REVIRAVOLTA

Volta por cima

Mulheres que foram exploras e submetidas a trabalho desde a infância escravo relatam suas experiências de vida e superação

Samara Oliveira*Diogo Albuquerque*
postado em 23/04/2023 00:01
Gislene Alexandre, representante da Articulação das Empregadas Rurais de Minas Gerais (Adere-MG) e autora do livro sobre empregas domésticas escravizadas -  (crédito: Geraldo Magela/Agência Senado)
Gislene Alexandre, representante da Articulação das Empregadas Rurais de Minas Gerais (Adere-MG) e autora do livro sobre empregas domésticas escravizadas - (crédito: Geraldo Magela/Agência Senado)

Natural de Três Pontas, município da região sul de Minas Gerais, e filha de trabalhadores rurais, a escritora Gislene Alexandre, 38 anos, trabalhou durante 15 anos como empregada doméstica. Desde pequena ela entendia as circunstâncias sociais que a cercavam. "Na minha casa tinha banheiro, era um privilégio comprado à realidade dos meus colegas de classe", lembra.

Pouco depois, a família se mudou para um casebre nos fundos de uma outra fazenda, onde não tinha água encanada. "A gente tinha que buscar água no fundo de uma cisterna", recorda. O pai saía para trabalhar durante o dia e a mãe cuidava da casa dos patrões. Foi vivendo essa rotina que Gislene, ainda criança, sentiu a necessidade de trabalhar para ajudar a família.

Já atuando como doméstica na cidade, ainda menina, Gislene dividia seu tempo entre o trabalho e os estudos. Porém, aos 12 anos, a patroa a impediu de continuar frequentando a escola para dar conta do trabalho. Mas as frequentes mudanças de emprego não impediram que os abusos prosseguissem. Ela conta que aos 17 anos uma patroa a manteve em casa durante três meses a fio. "Foi difícil sair, parte por causa da patroa, parte por causa da dívida de gratidão", diz.

Com determinação, Gislene retomou os estudos aos 22 anos, concluindo o ensino médio aos 28. Aos 30, ficou entre os primeiros colocados no vestibular da Universidade Federal de Alfenas (Unifal), cursando bacharelado interdisciplinar em ciência e economia. Giza, como é tratada pela família e os amigos, sempre gostou de ler e escrever e viu na universidade uma oportunidade de dar voz às mulheres de contextos semelhantes aos seus. Lançou, então, o livro Vozes do Campo: Emancipação da Trabalhadora Rural Contra a Violência Doméstica.

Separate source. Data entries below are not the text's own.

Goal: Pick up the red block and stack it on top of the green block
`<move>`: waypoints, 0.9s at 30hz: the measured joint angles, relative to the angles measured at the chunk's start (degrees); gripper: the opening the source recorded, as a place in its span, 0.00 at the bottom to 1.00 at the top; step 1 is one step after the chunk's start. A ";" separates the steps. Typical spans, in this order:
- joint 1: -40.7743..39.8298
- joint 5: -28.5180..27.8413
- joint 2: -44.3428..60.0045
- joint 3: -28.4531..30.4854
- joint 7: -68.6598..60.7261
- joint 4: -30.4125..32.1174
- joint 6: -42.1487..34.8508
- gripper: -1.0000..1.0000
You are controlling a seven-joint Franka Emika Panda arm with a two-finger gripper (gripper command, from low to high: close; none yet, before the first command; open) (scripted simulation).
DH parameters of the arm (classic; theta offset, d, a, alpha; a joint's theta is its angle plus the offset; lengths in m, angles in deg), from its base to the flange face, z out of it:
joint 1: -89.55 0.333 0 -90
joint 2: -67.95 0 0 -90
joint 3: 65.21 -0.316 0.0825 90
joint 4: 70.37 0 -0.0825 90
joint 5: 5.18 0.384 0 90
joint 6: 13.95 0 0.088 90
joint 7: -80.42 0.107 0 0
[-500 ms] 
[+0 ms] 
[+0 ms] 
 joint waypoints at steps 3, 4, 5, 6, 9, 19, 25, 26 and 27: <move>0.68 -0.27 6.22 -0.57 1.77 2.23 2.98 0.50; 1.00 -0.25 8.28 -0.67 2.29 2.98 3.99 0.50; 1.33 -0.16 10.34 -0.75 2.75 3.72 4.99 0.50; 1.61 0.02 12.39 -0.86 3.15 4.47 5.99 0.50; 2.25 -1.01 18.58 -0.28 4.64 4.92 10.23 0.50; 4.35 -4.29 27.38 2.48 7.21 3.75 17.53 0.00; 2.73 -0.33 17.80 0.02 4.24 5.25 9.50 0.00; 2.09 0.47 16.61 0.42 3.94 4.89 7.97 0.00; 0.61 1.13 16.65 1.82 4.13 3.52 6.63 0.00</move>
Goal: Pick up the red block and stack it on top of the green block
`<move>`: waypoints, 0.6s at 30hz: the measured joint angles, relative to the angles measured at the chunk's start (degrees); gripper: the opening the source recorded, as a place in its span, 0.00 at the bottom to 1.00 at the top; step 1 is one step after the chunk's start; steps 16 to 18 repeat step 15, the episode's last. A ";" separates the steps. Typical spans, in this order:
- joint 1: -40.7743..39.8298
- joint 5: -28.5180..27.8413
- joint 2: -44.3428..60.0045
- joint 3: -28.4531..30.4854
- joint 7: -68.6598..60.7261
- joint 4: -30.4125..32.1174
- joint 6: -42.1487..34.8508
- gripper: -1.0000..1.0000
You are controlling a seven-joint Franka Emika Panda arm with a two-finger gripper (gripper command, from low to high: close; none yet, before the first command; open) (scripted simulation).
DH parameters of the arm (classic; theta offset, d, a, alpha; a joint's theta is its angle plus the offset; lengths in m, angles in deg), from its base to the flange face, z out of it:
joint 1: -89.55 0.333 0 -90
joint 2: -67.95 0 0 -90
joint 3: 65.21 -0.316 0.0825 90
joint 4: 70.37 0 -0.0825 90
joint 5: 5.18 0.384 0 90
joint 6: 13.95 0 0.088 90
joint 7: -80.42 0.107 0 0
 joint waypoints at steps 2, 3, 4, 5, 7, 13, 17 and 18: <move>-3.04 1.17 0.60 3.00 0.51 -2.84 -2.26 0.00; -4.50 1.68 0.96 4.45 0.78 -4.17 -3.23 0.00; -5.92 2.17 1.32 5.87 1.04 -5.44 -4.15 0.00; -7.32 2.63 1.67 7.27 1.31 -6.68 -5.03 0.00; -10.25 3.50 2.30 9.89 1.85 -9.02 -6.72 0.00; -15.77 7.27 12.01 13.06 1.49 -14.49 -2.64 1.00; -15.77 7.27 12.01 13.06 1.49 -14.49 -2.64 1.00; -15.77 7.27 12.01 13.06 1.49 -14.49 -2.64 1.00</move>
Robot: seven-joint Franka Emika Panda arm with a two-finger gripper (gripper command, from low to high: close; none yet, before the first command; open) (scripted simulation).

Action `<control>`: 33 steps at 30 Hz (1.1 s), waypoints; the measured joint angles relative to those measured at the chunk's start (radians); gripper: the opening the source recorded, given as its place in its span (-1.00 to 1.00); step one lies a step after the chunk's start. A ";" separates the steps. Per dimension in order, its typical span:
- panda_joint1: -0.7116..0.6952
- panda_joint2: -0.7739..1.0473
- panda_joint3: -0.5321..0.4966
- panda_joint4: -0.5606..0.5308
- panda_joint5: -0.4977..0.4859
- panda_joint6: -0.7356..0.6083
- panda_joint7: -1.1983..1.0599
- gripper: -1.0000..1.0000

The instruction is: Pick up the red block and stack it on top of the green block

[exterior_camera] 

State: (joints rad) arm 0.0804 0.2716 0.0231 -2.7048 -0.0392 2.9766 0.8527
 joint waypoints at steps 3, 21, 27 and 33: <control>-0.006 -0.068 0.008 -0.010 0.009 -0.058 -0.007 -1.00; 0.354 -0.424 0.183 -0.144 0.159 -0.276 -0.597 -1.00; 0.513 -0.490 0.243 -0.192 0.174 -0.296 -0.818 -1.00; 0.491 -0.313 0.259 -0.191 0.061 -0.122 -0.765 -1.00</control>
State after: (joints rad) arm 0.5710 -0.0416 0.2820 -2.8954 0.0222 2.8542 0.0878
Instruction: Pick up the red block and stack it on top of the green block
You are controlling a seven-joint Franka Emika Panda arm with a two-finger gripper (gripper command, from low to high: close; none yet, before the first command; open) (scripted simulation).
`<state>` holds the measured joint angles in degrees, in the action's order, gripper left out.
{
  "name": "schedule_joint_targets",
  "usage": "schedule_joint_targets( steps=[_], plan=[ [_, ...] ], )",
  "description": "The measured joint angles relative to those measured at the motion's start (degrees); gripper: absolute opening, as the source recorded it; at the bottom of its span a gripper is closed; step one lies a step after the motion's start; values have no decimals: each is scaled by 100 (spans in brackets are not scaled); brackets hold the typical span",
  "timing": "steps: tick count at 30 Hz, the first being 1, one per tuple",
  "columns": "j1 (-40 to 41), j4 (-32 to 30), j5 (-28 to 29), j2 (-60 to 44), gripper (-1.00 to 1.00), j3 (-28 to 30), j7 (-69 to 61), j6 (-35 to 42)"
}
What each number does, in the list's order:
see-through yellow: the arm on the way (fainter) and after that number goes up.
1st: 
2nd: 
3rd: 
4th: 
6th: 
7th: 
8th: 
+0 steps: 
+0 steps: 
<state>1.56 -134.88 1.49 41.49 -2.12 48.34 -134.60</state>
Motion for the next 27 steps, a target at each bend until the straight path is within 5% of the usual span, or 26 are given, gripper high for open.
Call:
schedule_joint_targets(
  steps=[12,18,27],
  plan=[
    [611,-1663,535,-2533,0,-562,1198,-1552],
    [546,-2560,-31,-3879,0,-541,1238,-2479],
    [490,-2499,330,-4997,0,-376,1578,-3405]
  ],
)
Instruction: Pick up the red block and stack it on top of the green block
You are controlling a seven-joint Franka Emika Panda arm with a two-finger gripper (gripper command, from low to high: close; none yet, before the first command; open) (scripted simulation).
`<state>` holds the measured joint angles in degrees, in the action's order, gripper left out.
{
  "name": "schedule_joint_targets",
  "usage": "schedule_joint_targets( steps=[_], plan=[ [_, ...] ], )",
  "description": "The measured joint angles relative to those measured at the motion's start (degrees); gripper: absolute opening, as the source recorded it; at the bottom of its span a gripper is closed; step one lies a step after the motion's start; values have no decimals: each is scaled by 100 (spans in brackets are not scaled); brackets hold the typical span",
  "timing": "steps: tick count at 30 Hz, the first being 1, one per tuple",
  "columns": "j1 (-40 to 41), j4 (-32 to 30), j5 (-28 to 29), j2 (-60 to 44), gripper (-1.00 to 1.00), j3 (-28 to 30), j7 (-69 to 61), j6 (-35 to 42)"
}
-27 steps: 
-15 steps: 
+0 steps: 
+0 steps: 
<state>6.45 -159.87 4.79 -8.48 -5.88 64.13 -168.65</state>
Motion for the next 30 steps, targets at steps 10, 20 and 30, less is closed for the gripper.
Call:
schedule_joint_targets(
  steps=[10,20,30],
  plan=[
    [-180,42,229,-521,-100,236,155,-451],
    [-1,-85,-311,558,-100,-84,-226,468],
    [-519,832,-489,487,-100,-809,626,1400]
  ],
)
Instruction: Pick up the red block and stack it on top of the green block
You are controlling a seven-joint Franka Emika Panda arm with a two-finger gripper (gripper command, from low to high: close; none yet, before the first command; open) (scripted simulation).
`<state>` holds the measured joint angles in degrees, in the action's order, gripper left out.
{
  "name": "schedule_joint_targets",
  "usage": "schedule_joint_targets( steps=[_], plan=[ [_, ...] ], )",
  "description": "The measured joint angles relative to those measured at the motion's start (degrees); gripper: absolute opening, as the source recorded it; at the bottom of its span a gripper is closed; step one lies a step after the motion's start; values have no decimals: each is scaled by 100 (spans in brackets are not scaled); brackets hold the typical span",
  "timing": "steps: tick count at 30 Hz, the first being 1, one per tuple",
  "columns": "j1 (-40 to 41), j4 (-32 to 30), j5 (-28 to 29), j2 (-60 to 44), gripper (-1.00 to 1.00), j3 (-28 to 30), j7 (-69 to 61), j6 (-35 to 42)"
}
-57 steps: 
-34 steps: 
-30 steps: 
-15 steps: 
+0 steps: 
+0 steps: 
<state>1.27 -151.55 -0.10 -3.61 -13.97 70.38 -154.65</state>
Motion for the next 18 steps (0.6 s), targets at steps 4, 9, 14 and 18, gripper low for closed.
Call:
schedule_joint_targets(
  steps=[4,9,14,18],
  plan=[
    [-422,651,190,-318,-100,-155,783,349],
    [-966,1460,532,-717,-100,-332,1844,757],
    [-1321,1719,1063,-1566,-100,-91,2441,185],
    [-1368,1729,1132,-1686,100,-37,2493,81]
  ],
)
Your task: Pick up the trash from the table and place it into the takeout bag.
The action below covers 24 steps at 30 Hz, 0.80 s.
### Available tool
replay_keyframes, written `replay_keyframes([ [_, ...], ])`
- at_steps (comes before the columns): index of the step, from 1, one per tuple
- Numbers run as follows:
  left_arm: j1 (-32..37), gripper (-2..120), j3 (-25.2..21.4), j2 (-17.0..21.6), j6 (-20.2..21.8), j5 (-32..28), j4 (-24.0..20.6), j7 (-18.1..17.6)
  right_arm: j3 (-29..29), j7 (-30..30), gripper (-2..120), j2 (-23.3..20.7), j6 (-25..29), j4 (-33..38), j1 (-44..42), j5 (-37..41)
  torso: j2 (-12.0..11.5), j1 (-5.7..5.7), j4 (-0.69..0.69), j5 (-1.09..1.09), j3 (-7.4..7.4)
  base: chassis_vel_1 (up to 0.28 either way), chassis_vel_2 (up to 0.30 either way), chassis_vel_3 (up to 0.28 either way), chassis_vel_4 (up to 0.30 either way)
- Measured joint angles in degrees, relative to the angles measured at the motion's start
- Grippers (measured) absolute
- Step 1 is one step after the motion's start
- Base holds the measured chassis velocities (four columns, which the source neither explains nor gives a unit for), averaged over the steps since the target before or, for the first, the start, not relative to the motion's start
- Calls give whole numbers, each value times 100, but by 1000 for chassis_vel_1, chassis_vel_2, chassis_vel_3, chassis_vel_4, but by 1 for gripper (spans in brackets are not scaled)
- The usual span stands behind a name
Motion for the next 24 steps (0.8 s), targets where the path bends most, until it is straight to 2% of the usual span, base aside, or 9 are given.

Seu livro ultrapassou barreiras e foi aclamado ela crítica. Foi convidada a ocupar o cargo de diretora executiva da Confederação Latino-americana de Escritores, Poetas e Artistas do Mundo. Hoje faz sua segunda graduação e afirma que "todo e qualquer direito só é conquistado pela luta dos trabalhadores e trabalhadoras".